Workshop on Exascale Operating Systems and Runtime Software
Dates: October 4-5, Washington, DC.
Location: The facilities of the American Geophysical Union (http://www.agu.org/)
Please register online prior to the workshop. Only registered participants will be allowed to attend.
The agenda for the meeting is still being edited. There is a Agenda that can be used for planning.
This workshop is for the CS community, organized by a group of experts from the DOE community. The goal of this workshop is to explore fundamental computer science research directions in operating systems and runtime (OS/R) software, engaging the research community on the Exascale OS and runtime software roadmap.
During the workshop we will briefly review key challenges that have been previously identified. The workshop will focus on understanding potentially disruptive solutions and research directions that could overcome the identified challenges. We will identify and discuss revolutionary approaches for Exascale OS and runtime systems, articulating research priorities. We will also discuss an integration plan that involves the research community and vendor developers. The workshop discussions will enable a DOE roadmap for the research and development of Exascale platforms OS and runtime software, including prioritized areas of investment, timelines, and scale of investment.

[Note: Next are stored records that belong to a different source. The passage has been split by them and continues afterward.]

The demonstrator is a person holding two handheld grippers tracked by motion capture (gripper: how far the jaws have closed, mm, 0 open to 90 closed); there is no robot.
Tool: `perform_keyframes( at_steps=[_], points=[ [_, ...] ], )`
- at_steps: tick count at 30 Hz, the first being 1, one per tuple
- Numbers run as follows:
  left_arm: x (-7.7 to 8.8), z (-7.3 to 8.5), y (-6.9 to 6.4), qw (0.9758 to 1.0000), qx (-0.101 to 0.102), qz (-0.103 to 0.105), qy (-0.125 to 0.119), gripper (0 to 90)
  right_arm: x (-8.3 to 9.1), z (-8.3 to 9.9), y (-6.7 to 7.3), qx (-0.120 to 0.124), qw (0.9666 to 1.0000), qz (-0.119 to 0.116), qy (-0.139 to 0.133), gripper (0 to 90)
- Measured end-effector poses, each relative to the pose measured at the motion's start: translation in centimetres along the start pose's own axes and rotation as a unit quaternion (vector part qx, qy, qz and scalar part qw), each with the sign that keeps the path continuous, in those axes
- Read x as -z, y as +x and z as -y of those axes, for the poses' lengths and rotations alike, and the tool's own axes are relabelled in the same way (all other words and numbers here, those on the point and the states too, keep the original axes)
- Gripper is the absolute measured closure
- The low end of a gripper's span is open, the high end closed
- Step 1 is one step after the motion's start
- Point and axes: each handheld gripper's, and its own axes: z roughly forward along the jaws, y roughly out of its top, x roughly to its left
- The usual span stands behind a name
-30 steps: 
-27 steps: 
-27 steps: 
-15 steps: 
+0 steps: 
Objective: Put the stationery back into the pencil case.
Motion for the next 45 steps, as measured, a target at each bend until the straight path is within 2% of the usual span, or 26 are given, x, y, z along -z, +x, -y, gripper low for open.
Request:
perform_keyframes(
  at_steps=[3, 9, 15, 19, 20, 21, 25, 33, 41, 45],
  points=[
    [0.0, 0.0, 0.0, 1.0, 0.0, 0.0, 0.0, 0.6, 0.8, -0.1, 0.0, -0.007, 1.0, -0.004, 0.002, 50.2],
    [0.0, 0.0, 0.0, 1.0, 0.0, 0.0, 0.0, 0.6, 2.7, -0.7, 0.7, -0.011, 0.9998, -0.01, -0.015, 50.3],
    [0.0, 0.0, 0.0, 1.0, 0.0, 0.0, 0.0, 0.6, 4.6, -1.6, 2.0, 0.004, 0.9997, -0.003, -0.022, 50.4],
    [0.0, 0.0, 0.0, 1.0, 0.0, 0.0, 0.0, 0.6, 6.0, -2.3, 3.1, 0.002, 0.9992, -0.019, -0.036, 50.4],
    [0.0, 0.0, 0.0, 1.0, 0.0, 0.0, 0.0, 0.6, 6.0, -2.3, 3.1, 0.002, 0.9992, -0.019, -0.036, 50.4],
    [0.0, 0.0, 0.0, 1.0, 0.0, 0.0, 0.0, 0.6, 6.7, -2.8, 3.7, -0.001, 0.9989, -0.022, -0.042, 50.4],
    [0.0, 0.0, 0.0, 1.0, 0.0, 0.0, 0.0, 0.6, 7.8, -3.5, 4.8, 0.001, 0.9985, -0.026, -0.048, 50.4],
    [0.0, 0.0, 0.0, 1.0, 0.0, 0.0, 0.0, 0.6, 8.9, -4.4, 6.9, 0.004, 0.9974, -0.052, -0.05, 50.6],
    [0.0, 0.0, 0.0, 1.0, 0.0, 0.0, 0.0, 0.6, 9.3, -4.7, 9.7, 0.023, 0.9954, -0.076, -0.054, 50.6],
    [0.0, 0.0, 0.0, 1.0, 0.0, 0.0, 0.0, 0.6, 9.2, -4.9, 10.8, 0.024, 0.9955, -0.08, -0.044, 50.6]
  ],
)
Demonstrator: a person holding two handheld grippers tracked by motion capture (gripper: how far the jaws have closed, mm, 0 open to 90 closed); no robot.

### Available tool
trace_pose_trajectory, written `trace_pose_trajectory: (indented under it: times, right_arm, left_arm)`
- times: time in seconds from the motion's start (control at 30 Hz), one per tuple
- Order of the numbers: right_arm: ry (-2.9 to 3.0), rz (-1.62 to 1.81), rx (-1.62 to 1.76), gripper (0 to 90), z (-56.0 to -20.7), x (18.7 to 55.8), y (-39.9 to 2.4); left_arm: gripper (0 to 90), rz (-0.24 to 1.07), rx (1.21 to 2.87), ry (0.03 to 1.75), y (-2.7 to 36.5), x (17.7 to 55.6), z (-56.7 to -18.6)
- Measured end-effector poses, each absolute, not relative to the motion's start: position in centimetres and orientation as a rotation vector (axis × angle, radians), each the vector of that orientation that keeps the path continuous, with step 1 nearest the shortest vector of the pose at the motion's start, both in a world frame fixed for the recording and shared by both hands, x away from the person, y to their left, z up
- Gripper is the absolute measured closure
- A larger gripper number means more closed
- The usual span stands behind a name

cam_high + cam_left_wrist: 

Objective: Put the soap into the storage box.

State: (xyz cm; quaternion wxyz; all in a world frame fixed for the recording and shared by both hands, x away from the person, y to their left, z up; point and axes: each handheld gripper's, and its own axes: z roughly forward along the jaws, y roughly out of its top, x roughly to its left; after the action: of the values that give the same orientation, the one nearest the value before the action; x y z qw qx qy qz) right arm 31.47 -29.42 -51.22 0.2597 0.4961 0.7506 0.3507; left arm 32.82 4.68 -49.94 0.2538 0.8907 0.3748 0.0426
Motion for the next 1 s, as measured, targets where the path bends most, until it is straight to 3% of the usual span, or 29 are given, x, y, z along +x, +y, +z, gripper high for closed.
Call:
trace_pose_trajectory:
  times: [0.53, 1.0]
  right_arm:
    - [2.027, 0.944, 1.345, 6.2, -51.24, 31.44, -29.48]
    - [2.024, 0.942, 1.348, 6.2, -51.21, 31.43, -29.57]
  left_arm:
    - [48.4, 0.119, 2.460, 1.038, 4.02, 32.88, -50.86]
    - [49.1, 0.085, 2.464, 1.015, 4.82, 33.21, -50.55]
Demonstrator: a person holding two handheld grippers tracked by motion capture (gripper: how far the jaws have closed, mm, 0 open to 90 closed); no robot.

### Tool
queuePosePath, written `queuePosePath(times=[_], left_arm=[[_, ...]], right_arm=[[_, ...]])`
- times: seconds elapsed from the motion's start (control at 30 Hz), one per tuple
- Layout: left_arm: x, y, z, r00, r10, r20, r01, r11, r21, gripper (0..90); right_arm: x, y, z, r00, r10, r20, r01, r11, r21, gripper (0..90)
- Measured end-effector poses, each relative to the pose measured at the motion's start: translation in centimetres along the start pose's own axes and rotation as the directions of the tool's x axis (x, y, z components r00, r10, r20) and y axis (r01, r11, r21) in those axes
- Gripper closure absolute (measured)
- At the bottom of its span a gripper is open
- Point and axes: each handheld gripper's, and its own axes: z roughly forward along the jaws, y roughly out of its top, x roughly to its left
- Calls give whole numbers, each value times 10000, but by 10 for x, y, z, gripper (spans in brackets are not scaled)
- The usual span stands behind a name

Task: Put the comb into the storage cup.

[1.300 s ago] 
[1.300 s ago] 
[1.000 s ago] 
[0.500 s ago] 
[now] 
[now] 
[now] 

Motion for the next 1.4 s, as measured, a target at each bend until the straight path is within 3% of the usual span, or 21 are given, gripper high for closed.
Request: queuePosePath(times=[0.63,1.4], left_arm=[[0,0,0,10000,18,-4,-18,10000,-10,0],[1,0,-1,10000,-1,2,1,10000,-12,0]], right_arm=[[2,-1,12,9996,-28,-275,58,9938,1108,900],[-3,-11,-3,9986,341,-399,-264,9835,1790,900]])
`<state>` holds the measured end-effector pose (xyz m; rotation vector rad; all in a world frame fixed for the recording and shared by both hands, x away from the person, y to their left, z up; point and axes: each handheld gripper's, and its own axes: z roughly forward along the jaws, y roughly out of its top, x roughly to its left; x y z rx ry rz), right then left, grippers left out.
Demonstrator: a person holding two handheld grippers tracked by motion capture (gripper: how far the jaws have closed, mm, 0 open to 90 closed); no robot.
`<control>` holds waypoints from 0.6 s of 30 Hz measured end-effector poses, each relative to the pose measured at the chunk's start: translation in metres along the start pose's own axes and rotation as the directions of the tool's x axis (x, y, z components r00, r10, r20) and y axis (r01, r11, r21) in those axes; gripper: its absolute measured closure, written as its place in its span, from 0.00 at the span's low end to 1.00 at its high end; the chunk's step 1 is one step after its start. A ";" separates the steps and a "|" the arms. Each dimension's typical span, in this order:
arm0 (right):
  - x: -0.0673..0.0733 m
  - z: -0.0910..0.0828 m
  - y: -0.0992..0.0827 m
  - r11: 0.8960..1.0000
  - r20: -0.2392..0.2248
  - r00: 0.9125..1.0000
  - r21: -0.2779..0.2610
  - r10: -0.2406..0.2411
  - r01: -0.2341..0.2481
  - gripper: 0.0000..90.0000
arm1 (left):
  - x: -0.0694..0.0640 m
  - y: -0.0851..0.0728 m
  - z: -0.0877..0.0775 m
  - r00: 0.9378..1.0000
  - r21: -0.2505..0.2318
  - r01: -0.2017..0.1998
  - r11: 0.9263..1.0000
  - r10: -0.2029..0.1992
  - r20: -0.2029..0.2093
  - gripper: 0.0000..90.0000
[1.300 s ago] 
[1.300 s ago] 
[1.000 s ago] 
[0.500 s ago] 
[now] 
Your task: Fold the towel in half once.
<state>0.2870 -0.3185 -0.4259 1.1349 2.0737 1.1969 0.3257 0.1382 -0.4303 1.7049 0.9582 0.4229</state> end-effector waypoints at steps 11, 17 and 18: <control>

Challenges to be addressed:
The gigahertz race in computing is over. Because of power constraints resulting from current leakage, individual processing units in CPUs have stopped getting significantly faster across subsequent generations. Future HPC nodes will have hundreds or thousands of cores. Extreme-scale systems could harness up to a billion parallel threads of control. In addition, the drive to reduce power consumption will also move chips toward threshold voltages, increasing the frequency of single-bit upsets and potentially decreasing reliability. Another power-driven change to chip architecture will be designs to reduce data movement, which can dominate energy consumption across the system. Complex memory hierarchies and memory coherence domains will be introduced to move data closer to arithmetic functional units. There are three key changes: increased parallelism, reduced reliability, and deeper memory hierarchies, which require explicit runtime power management of hardware resources that will revolutionize both the low-level operating system and runtime. Existing node-level operating systems are not capable of handling these enormous changes. New designs, methods, and interfaces will be required.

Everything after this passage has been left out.